Podróżowanie palcem po mapie jest świetne, ale nawet do takich podróży potrzebny jest środek lokomocji. Postanowiłam zostać żeglarką! Zaczęłam od zrobienia łódki z papieru.
Wy też od tego koniecznie zacznijcie.
Moja pierwsza łódka była z papierowego ręcznika... poszła na dno zanim zdążyłam powiedzieć: "Żagle w górę!". Za to jak zrobiłam łódkę ze zwykłego papieru to na wodzie radziła już sobie bardzo dobrze. Przetestowałam też, jak pływa kora. Kora pływa doskonale! Puściłam nawet na wodę statek z plastiku - też poradził sobie rewelacyjnie. Ciocia Adela powiedziała, że to dlatego, że był pusty w środku.




Muszę przyznać, że z tych wszystkich pływających rzeczy, najbardziej spodobały mi się łódki z papieru. Zrobiłam całą flotę i to w różnych kolorach! Później odkryłam, że można też zrobić parowce i łodzie wyścigowe, a nawet katamaran! Na dywanie robiliśmy prawdziwe regaty! Wiecie, co to regaty? Wyścigi łodzi żaglowych.

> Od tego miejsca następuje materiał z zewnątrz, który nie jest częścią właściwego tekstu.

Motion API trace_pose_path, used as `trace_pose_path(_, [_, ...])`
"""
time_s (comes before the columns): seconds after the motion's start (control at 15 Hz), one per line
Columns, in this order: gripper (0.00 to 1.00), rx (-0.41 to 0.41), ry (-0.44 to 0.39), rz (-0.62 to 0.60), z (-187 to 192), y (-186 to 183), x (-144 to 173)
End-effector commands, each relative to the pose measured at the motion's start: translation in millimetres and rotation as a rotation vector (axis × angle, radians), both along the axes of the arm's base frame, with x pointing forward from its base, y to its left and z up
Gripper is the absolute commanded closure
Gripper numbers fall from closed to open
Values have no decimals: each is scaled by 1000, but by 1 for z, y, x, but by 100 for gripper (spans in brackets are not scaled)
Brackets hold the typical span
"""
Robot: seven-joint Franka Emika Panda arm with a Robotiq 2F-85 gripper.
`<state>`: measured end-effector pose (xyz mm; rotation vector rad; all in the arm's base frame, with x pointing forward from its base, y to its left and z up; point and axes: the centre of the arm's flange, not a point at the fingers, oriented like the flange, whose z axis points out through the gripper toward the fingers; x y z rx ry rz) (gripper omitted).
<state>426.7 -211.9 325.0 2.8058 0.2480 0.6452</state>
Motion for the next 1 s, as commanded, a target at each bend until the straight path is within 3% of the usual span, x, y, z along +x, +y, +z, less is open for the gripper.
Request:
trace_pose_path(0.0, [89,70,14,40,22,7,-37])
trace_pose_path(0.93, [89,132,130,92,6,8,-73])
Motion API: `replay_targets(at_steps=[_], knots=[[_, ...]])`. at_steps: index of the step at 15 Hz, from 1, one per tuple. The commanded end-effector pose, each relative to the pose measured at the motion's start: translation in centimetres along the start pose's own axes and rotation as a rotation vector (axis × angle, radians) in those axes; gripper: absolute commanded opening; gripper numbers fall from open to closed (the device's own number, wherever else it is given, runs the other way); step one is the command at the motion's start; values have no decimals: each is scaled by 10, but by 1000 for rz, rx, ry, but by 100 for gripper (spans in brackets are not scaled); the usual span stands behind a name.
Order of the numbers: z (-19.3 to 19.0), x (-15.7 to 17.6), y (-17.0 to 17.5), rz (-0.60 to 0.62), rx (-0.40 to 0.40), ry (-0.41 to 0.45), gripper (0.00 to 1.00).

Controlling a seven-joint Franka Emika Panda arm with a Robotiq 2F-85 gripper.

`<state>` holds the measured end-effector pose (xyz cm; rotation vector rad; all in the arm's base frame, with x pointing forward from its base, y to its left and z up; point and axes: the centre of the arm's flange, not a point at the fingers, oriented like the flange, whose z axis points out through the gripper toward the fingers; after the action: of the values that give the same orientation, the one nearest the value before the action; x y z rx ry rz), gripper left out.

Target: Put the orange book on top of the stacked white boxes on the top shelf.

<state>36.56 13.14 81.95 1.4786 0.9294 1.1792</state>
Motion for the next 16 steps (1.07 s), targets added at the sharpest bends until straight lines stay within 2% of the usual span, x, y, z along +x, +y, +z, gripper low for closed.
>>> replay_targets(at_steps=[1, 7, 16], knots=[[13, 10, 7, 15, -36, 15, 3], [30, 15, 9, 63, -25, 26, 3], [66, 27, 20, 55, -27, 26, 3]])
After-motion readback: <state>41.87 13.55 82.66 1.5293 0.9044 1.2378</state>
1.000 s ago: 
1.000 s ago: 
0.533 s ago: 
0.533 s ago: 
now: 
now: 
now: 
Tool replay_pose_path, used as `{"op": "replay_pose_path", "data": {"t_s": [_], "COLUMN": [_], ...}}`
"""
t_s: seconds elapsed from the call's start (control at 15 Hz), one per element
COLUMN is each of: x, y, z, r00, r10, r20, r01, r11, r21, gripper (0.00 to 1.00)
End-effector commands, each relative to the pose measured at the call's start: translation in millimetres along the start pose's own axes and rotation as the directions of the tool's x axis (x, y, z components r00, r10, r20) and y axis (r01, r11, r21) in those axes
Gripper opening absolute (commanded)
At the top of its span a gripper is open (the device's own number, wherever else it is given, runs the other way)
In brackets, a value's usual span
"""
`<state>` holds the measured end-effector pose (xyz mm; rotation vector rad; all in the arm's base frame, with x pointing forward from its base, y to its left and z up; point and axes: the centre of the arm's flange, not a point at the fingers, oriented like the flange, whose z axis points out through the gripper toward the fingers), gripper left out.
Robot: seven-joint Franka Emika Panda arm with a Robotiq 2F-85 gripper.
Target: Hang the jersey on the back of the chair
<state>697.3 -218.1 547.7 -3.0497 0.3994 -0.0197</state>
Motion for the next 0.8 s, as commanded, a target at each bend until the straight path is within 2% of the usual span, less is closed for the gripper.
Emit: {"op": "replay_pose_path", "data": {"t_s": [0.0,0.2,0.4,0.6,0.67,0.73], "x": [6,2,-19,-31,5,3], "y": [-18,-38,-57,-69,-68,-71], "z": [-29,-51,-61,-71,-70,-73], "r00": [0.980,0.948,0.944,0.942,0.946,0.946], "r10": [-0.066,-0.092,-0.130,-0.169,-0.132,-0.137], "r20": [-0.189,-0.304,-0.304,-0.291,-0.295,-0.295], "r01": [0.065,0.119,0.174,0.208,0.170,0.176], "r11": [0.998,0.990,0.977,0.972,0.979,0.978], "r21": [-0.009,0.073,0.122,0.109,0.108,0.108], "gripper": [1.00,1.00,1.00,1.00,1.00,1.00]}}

Nasz parowiec płynął z boku i stali na nim sędziowie. Nie mógł wystartować w zawodach ze względu na brak żagli.
Zadanie dla każdego: zrób łódkę z papieru, pięknie ją ozdób. Zrób zdjęcie i wyślij swojej pani. Możesz zaaranżować jakieś ciekawe tło dla swojej łódki. Będzie płynąć po morzu? Czy po jeziorze? A może po rzece?